ACTION ITEM: Among the entries below, count each line holding the word "yellow". Write only the number.

━━ THE DATA ━━

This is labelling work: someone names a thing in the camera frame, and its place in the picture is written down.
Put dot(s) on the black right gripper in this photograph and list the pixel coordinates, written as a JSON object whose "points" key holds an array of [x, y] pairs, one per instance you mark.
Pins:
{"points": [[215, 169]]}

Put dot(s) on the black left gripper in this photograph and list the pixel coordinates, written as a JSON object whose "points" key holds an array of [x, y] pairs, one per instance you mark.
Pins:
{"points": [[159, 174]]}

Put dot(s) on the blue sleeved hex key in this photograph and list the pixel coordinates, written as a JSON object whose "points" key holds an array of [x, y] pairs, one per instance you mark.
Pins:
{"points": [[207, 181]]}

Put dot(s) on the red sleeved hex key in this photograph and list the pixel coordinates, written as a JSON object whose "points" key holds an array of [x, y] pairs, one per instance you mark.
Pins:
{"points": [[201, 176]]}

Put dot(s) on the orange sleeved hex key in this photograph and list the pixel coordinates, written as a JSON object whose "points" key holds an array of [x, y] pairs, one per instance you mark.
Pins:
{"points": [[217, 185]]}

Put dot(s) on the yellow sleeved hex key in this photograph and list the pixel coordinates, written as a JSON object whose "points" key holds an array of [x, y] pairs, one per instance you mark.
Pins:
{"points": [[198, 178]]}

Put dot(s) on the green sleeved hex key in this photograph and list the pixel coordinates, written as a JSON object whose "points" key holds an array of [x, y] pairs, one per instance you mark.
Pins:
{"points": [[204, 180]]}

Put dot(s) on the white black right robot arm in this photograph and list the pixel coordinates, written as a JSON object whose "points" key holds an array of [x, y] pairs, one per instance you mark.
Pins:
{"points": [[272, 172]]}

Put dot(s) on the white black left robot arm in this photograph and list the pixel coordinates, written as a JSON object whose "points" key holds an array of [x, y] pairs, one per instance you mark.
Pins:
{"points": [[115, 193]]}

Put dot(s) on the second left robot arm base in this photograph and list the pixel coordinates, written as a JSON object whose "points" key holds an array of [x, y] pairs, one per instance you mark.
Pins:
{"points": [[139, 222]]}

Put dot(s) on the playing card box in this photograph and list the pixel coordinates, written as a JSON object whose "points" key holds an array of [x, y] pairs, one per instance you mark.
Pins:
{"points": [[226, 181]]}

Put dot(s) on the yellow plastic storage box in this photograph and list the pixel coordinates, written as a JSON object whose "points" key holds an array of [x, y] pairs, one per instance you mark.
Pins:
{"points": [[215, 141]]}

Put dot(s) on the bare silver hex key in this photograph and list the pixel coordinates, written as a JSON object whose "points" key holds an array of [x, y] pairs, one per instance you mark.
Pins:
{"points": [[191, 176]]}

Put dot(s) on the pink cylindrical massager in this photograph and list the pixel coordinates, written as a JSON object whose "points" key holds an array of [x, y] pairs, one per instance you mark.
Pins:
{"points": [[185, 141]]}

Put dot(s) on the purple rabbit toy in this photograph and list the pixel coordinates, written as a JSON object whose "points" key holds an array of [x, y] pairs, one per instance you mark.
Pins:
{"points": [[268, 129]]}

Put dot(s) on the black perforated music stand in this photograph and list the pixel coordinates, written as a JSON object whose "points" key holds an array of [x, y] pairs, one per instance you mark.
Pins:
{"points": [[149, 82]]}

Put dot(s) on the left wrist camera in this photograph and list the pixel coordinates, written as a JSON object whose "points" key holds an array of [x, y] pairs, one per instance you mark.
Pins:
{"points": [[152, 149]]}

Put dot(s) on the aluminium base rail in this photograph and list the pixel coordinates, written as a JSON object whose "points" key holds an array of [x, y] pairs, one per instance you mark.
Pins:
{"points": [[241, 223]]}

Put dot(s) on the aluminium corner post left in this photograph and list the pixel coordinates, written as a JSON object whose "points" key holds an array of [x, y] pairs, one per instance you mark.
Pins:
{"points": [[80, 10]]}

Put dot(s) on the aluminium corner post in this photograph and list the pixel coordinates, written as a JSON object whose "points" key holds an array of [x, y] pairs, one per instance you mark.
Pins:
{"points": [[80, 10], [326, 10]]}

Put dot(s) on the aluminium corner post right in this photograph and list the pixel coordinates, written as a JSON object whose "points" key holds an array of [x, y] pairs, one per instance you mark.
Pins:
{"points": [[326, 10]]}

━━━

OUTPUT FOR THIS EXERCISE: 2